Two or three times a year I’ll open up Susan Sontag’s 1977 collection of essays On Photography and read a few pages. I usually do it when I’ve finished reading another book and I want a breather before starting something new. I’ll open it to some random page, read for a bit, then close the book and mutter “Susan fucking Sontag.”
The thing is, Sontag/On Photography 1) always makes me think and 2) always annoys the hell out of me. Always. Always and for a dozen different reasons. The main reason, though, is that she’s usually entirely correct. Nobody likes a person who is always right. This is what stuck in my mind last night:
To photograph is to confer importance.
That’s Susan Sontag for you. Six words, and there it is. Six words, and she confronts you with a notion that ought to be self-evident but isn’t always. Six words, and she lays out a way to both shoot and understand photography. To photograph a thing is to confer importance on that thing.
That’s not to say what a person photographs will be important to anybody other than the photographer. It only means that by making the decision, consciously or intuitively, to isolate one chunk of reality and photograph it is a way of stating that particular chunk of reality has personal value for the photographer. It’s saying “This little chunk of reality is deserving of my attention, however fleeting that is.”
To photograph is to confer importance. Sontag illustrates that notion by discussing a photograph made by Edward Steichen in 1915 — a photograph of a couple of milk bottles sitting on a tenement fire escape. When I say Sontag illustrates the notion by discussing the photograph, I mean exactly that. Any other writer and any other book on photography would have included Steichen’s photo to illustrate the point. But not Sontag. That’s another annoying thing about her and On Photography: there are NO photographs in the book. None at all. If you want to see a photograph Sontag is talking about, you have to go find it. Which I did.
Instead of showing the photo to make her point (which, if you recall, is to photograph is to confer importance), Sontag chooses to illustrate the concept by — and I’m not making this up — quoting from Walt Whitman’s preface to the 1855 edition of Leaves of Grass:
Each precise object or condition or combination or process exhibits a beauty.
It is annoying as hell to quote a poet to explain a photograph. But yeah, as usual, she’s entirely correct. Each precise object exhibits a beauty and to photograph a precise object is to confer importance to it. Remember, Steichen shot that photo in 1915. Photography at that point in time was cumbersome and expensive. Steichen couldn’t just notice the milk bottles and take a quick snapshot of them. He had to set up a tripod, attach a large boxy camera to it, compose the image beneath a shroud using a screen in which the image appears upside down and reversed, then calculate the exposure. And all that takes place before the labor involved in developing the film and making a print. Taking a photograph in 1915 was a lot of work.
So yeah, to photograph was damned sure conferring importance. You don’t subject yourself to all that fuss and bother unless the precise object exhibited a compelling beauty. So Steichen was faced with a question. Milk bottles? On a fire escape? Really? And his answer was, yes, really, milk bottles on a fire escape!

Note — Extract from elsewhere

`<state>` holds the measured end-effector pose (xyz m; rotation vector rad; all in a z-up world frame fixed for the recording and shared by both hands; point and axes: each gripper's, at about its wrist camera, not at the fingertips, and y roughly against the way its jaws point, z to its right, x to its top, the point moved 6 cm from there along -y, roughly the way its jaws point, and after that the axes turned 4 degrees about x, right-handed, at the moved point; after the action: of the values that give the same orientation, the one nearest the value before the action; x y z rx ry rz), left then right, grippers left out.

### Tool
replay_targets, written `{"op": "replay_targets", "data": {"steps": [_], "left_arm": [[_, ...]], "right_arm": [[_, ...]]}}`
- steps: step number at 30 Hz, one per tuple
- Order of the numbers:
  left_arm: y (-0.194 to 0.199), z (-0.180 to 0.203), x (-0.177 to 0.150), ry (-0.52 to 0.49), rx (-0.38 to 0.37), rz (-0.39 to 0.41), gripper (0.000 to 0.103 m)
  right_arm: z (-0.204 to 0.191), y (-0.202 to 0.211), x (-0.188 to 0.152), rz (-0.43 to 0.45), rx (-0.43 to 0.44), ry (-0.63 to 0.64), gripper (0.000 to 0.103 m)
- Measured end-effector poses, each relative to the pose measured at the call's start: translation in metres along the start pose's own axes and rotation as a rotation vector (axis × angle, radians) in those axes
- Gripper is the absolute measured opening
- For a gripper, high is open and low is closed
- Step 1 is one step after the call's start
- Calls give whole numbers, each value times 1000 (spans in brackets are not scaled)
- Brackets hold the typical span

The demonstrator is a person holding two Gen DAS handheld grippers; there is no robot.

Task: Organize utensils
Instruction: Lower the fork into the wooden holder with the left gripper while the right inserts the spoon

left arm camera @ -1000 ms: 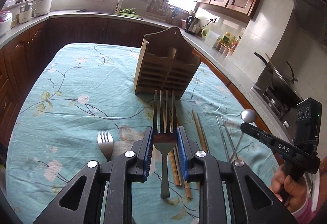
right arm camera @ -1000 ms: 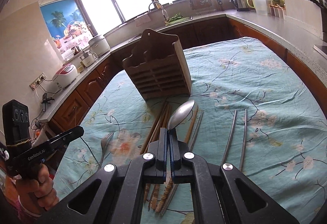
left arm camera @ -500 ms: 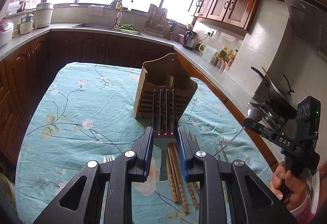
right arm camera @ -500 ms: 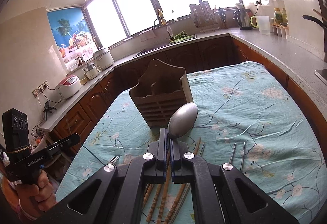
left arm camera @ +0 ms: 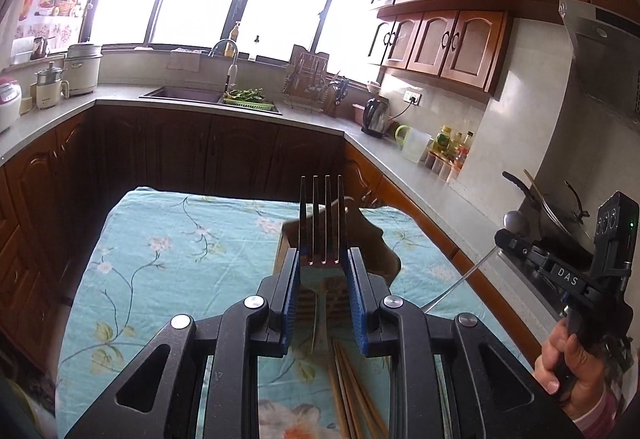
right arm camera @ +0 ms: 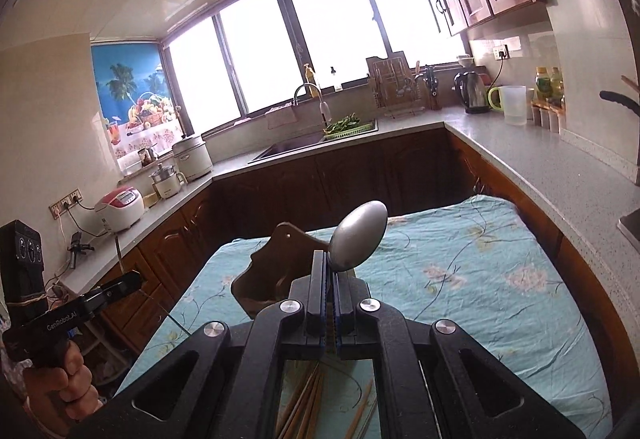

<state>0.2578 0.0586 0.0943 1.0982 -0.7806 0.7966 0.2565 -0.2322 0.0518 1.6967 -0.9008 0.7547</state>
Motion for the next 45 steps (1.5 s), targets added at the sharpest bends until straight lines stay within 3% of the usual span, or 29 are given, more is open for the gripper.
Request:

This sort of photo is common now, but in 1915 it was revolutionary. Now, with digital imagery, a photographer can piss away hundreds of photos on milk bottles on fire escapes without any concern or thought. So even if we agree that Whitman is right and every precise object exhibits a beauty (and I’m not about to argue against our boy Walt), we have to ask if Sontag is still right. Does photography still confer importance?
I kind of want to say no. I want to say no partly because if modern photography requires absolutely no training and is subject to anybody’s passing whim, how can it confer importance on anything? I also want to say no just because Sontag continues to annoy me, even though she’s been dead for a decade and a half.
I kind of want to say no, but I can’t. Even if a digital image requires less commitment to the subject and the process, the decision of what and how to photograph remains the same. Here’s a photo I shot recently on a walk. It took maybe ten seconds to notice, to compose, to adjust the exposure, and take the photo using my cellphone. Maybe fifteen seconds. Then I was back to walking.
It probably took hours for Steichen to photograph his milk bottles and make a print of it. It took me only a moment to photograph a shed in somebody’s back yard. But the fundamental process is exactly the same. You observe the precise beauty of a thing, you isolate that thing in a lens, and you confer personal importance on it by photographing it.
Susan fucking Sontag. She annoys me from the grave.